Specific heat capacity of PFFS (J/(kg · °C))

2000

The temperature in the fracture and matrix calculated by the thermal field mathematical model established in this paper is compared with the results calculated by Luo et al. (Luo et al. 2020b). Based on the principle of energy conservation, Luo et al., established the heat transfer equation in hydraulic fractures, and coupled with the pseudo-three-dimensional fracture propagation model to construct a pseudo-three-dimensional fracture temperature field model, and introduced the influence of temperature on fluid viscosity. The biggest difference between the model established in this paper and the research results of Luo et al. is that the two-dimensional flow of fracturing fluid in the fracture and the influence of temperature on fluid density and specific heat capacity are considered, which is more in line with the actual situation of the fracturing process. The temperature in the fracture varies greatly at different times. The temperature of the fracture front is equal to the original reservoir temperature, and the temperature at the fracture mouth is close to the bottom hole temperature (Fig. 7). The mathematical model established in this paper is a three-dimensional model that considers the influence of leak-off and two-dimensional flow of fluid in the fracture. The isotherm appears semi-ellipse, while the two-dimensional temperature field model assumes that the fracturing fluid flows in the fracture in one dimension. The temperature is equal on the cross-section of the central axis perpendicular to the length direction of the fracture (Fig. 8). Therefore, the calculation results of the two models are different. When the established model is reduced to a one-dimensional flow state, the calculation results are close to the reference model’s (Fig. 9).

Fig. 7
figure 7

Temperature distribution in the fracture at different moments calculated by the proposed model

Fig. 8
figure 8

Temperature distribution in the fracture at the end of fluid injection calculated by the one-dimensional model

Fig. 9
figure 9

Comparison of the results calculated via different models

For the temperature of the matrix, the comparison model only considers the heat exchange between the fracturing fluid and the matrix but does not consider the thermal convection caused by the flow of the seepage fluid. During the fluid injection process, the fluid pressure in the fracture is much larger than the matrix fluid pressure. After the fracturing fluid leaks into the matrix, the pore pressure of the reservoir increases, and the seepage velocity in the vicinity of the fracture is significantly accelerated. The thermal convection caused by the seepage velocity cannot be ignored (Ma et al. 2022). Under the combined influence of the seepage velocity of the matrix fluid and the heat conduction of the matrix, the temperature influence range in the direction of the leak-off is significantly increased, reaching approximately 1 m, exceeding the influence range of about 0.5 m calculated via the reference model (Fig. 10).

Fig. 10
figure 10

Temperature of the matrix along the direction of leak-off at the fracture mouth position

3.3.2 Chemical field model validation

The chemical field model is verified by the phase transition conversion ratio and temperature data measured by DSC experiments. Figure 11 shows the measured data of the PFFS conversion rate at a heating rate of 2.5 K/min and the conversion rate calculated by Eq. (3). The relationship between the phase transition conversion ratio and the time calculated by the kinetic model meets the experimental phenomenon. The phase transition conversion ratio calculated by the model is faster at the initial stage, which is different from the DSC test data. Still, the difference is small, which can meet the needs of numerical calculation and field engineering applications.

Fig. 11
figure 11

PFFS conversion rate versus time (heating rate 2.5 K/min)

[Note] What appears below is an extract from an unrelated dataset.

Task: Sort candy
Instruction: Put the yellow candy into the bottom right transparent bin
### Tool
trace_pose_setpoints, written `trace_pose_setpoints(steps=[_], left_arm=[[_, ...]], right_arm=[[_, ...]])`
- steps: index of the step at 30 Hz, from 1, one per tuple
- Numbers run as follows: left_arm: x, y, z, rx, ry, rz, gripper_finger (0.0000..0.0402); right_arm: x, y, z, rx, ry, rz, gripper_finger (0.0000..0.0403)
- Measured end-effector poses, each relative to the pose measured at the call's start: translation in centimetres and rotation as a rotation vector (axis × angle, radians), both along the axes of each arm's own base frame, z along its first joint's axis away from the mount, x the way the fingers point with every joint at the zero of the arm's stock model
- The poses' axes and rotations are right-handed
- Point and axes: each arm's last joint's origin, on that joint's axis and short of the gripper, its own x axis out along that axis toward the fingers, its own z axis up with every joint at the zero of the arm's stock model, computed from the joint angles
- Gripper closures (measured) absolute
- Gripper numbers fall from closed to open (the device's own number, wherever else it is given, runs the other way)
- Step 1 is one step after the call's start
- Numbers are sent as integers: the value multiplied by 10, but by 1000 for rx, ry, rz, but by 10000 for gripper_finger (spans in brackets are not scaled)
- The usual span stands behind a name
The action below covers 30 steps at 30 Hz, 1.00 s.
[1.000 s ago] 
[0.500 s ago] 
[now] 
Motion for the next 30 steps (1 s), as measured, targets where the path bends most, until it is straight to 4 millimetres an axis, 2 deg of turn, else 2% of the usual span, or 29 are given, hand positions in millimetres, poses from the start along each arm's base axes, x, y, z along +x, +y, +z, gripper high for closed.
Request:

3.3.3 Hydraulic field model validation

In computational fluid dynamics (CFD), the cavity lid-driven fluid model is usually used to test the accuracy of the N‒S equation numerical method. The numerical results of Ghia et al. (Ghia et al. 1982) are currently recognized benchmark solutions. Figure 12 shows the physical model of the lid-driven fluid cavity model. The cavity’s left, lower, and right sides are static walls and the upper wall moves to the right at a driving rate \(u_{\text{sc}}\). Under the action of the top driving rate \(u_{\text{sc}}\), several circulations are generated in the cavity.

Fig. 12
figure 12

Physical model of the square cavity lid-driven fluid model

For the mathematical model’s verification, the side length of the square cavity was set to 1 m, the fluid viscosity was 1 mPa·s, the density was 998 kg/m3, the upper wall driving rate was 1 m/s, and the Reynolds number was 1000. The calculated velocity components u on the vertical centerline and the velocity component v on the horizontal centerline were compared with the results of the benchmark solution (Ghia et al. 1982) and the finite volume method (FVM) (Dai 2014). The obtained calculation results of the velocity component u on the vertical centerline (Fig. 13) and the velocity component v on the horizontal centerline (Fig. 14) of the square cavity only slightly differed from the benchmark solution, being also close to the results calculated via the FVM. On the vertical centerline of the square cavity, the minimum velocity had a certain gap with the reference solution. The minimum velocity calculated by the model in this paper was approximately -0.2 m/s, the minimum velocity calculated by the FVM was about -0.3 m/s, and the minimum velocity in the benchmark solution was approximately -0.4 m/s. The difference was within the acceptable range in the whole square cavity, and the calculation results of the velocity component on the horizontal centerline were smaller than those of the benchmark solution and the FVM, meeting the accuracy requirements.

Fig. 13
figure 13

The calculation results of the velocity component u on the vertical centerline via the proposed model, FVM, and benchmark solutions

Fig. 14
figure 14

The calculation results of the velocity component v on the horizontal centerline via the proposed model, FVM, and the benchmark solutions

3.3.4 Validation of the mechanical field model

The 3D physical model with preset fractures shown in Fig. 15 was used to simulate the three-dimensional mechanical field by using this mechanical model and the XFEM model to verify the accuracy of the established mechanical field model. The size of the three-dimensional physical model with preset fractures was 1 m × 1 m × 1 m. The fracture was located in the xz plane and 0.5 m in the y-direction. The strain calibration results corresponding to the stress peak of the model material during uniaxial tension and compression were 4 × 10–4 and 3.3 × 10–3, respectively. The size of the preset fracture was 1.0 m × 0.1 m. The stresses applied in the x-, y-, and z-directions were 45, 40, and 50 MPa, respectively. The viscosity of the injected fluid was 50 mPa·s, and the injection flow rate was 5 × 10–6 m3/s.

Fig. 15
figure 15

Three-dimensional physical model with preset fractures

The fracture propagation length calculated by the model established in this paper was similar to that of the XFEM model (Luo et al. 2020a) (Fig. 16). However, the XFEM model treated the fluid flow in the fracture as one-dimensional flow, while the proposed model considered the fluid flow in the two directions of fracture length and fracture height. Therefore, the fluid pressure distribution in the hydraulic fracture differed, resulting in different fracture propagation velocities, the fracture propagation rate calculated by the proposed model was higher in the initial stage and lower in the later one.

Fig. 16
figure 16

Fracture length evolution

4.Numerical simulation of SPFT cases

4.1 Coupling analysis of THMC under different injection modes

According to the existing fracturing technology, combined with the physical properties of PFFS, three injection modes suitable for SPFT were designed as in (Zhang et al. 2022):

(1) PFFS is directly used for fracturing and prop, and finally, the displacement fluid is injected to displace all PFFS into the reservoir.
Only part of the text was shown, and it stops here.